**Task to carry out:**
Pictures in the records are to be omitted; everything else is copied exactly.

**Input material:**
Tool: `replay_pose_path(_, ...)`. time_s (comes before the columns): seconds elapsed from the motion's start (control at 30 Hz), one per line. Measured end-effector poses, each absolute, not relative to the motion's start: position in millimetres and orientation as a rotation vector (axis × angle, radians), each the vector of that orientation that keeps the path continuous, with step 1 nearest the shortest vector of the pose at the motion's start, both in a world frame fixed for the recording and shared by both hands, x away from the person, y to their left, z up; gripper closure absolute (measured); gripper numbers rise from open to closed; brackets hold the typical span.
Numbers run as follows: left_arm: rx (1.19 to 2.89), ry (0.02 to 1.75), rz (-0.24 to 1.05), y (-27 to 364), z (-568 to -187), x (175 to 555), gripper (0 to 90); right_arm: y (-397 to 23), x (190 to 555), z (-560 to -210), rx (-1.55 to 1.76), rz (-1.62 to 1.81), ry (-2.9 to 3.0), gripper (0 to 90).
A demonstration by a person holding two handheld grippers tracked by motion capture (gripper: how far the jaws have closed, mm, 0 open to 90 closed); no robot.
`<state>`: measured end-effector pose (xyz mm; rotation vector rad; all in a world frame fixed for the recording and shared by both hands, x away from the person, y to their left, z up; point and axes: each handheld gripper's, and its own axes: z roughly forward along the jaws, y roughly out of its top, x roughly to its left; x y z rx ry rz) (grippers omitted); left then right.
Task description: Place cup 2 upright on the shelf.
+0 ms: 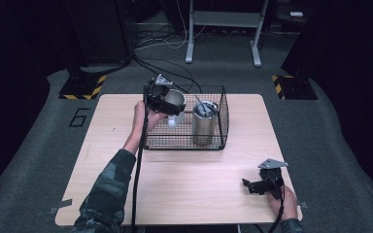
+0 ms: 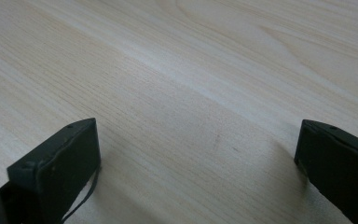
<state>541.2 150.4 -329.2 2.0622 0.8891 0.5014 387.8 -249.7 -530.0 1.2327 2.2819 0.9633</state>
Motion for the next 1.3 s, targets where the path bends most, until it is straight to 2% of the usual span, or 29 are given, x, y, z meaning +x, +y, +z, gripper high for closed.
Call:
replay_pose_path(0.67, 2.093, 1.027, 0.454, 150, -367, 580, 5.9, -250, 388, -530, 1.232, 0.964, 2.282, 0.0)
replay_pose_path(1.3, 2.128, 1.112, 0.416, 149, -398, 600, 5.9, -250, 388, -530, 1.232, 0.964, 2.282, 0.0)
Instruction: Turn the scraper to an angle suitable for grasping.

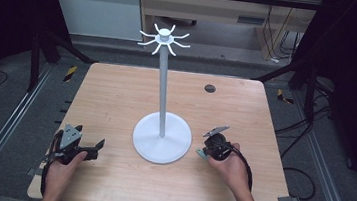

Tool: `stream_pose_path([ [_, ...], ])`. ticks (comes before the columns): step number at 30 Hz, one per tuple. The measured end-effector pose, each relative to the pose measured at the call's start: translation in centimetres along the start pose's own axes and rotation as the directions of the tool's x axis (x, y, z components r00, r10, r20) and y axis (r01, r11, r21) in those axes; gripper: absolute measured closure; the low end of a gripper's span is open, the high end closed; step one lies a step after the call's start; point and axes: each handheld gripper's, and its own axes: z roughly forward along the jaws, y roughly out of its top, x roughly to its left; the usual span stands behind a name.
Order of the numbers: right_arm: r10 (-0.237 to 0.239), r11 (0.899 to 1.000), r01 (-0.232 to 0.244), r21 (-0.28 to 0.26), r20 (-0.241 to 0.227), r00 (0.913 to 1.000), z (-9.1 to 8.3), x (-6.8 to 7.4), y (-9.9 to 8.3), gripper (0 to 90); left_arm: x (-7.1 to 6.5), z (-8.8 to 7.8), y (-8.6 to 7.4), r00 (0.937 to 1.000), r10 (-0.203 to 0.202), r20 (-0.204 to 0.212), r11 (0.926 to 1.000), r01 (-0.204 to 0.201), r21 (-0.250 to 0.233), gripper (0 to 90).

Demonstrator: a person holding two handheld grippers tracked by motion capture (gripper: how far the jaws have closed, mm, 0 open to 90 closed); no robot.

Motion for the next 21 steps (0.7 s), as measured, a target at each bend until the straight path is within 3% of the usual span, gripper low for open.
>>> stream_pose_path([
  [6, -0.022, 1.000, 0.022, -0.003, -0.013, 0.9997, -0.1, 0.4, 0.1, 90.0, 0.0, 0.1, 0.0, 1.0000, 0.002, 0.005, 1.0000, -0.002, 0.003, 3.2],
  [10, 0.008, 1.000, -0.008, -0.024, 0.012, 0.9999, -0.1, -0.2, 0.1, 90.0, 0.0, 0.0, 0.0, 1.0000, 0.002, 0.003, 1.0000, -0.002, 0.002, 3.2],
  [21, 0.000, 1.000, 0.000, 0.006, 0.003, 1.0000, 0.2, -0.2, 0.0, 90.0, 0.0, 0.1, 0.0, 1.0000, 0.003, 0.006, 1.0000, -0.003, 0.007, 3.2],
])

**Answer to this problem:**
Tool: `replay_pose_path(_, ...)`. time_s (comes before the columns): seconds elapsed from the motion's start (control at 30 Hz), one per line. Measured end-effector poses, each absolute, not relative to the motion's start: position in millimetres and orientation as a rotation vector (axis × angle, radians), each the vector of that orientation that keeps the path continuous, with step 1 nearest the shortest vector of the pose at the motion's start, both in a world frame fixed for the recording and shared by both hands, x away from the person, y to their left, z up; gripper closure absolute (measured); gripper numbers rise from open to closed; brackets hold the typical span.
Numbers run as follows: left_arm: rx (1.19 to 2.89), ry (0.02 to 1.75), rz (-0.24 to 1.05), y (-27 to 364), z (-568 to -187), x (175 to 555), gripper (0 to 90); right_arm: y (-397 to 23), x (190 to 555), z (-560 to -210), rx (-1.55 to 1.76), rz (-1.62 to 1.81), ry (-2.9 to 3.0), gripper (0 to 90).
A demonstration by a person holding two handheld grippers tracked by motion capture (gripper: how far the jaws have closed, mm, 0 open to 90 closed); no robot.
`<state>`: measured end-effector pose (xyz mm; rotation vector rad; all in a world frame fixed for the recording and shared by both hands, x away from the person, y to their left, z up; point and axes: each handheld gripper's, and its own axes: z roughly forward along the jaws, y roughly out of its top, x roughly to its left; x y z rx ry rz) (grippers omitted); left then right.
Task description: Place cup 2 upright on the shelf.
+0 ms: 
+0 ms: 
<state>541.2 150.4 -329.2 2.0622 0.8891 0.5014 387.8 -249.7 -530.0 1.2327 2.2819 0.9633</state>
Motion for the next 1.3 s, targets where the path bends most, until it is straight to 2% of the usual span, or 29 are given, x, y, z meaning +x, +y, +z, gripper high for closed.
Call:
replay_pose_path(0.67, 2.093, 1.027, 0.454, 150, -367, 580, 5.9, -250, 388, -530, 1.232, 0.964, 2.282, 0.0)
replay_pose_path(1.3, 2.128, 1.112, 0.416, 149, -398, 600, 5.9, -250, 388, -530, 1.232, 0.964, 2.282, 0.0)
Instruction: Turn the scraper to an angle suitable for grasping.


Tool: `stream_pose_path([ [_, ...], ])`. ticks (comes before the columns): step number at 30 Hz, one per tuple. The measured end-effector pose, each relative to the pose measured at the call's start: translation in centimetres along the start pose's own axes and rotation as the directions of the tool's x axis (x, y, z components r00, r10, r20) and y axis (r01, r11, r21) in those axes; gripper: absolute measured closure; the low end of a gripper's span is open, the high end closed; step one lies a step after the call's start; point and axes: each handheld gripper's, and its own axes: z roughly forward along the jaws, y roughly out of its top, x roughly to its left; the usual span stands behind a name.
Order of the numbers: right_arm: r10 (-0.237 to 0.239), r11 (0.899 to 1.000), r01 (-0.232 to 0.244), r21 (-0.28 to 0.26), r20 (-0.241 to 0.227), r00 (0.913 to 1.000), z (-9.1 to 8.3), x (-6.8 to 7.4), y (-9.9 to 8.3), gripper (0 to 90); left_arm: x (-7.1 to 6.5), z (-8.8 to 7.8), y (-8.6 to 7.4), r00 (0.937 to 1.000), r10 (-0.203 to 0.202), r20 (-0.204 to 0.212), r11 (0.926 to 1.000), r01 (-0.204 to 0.201), r21 (-0.250 to 0.233), gripper (0 to 90).

Demonstrator: a person holding two handheld grippers tracked by motion capture (gripper: how far the jaws have closed, mm, 0 open to 90 closed); no robot.

Motion for the next 21 steps (0.7 s), as measured, a target at each bend until the straight path is within 3% of the usual span, gripper low for open.
>>> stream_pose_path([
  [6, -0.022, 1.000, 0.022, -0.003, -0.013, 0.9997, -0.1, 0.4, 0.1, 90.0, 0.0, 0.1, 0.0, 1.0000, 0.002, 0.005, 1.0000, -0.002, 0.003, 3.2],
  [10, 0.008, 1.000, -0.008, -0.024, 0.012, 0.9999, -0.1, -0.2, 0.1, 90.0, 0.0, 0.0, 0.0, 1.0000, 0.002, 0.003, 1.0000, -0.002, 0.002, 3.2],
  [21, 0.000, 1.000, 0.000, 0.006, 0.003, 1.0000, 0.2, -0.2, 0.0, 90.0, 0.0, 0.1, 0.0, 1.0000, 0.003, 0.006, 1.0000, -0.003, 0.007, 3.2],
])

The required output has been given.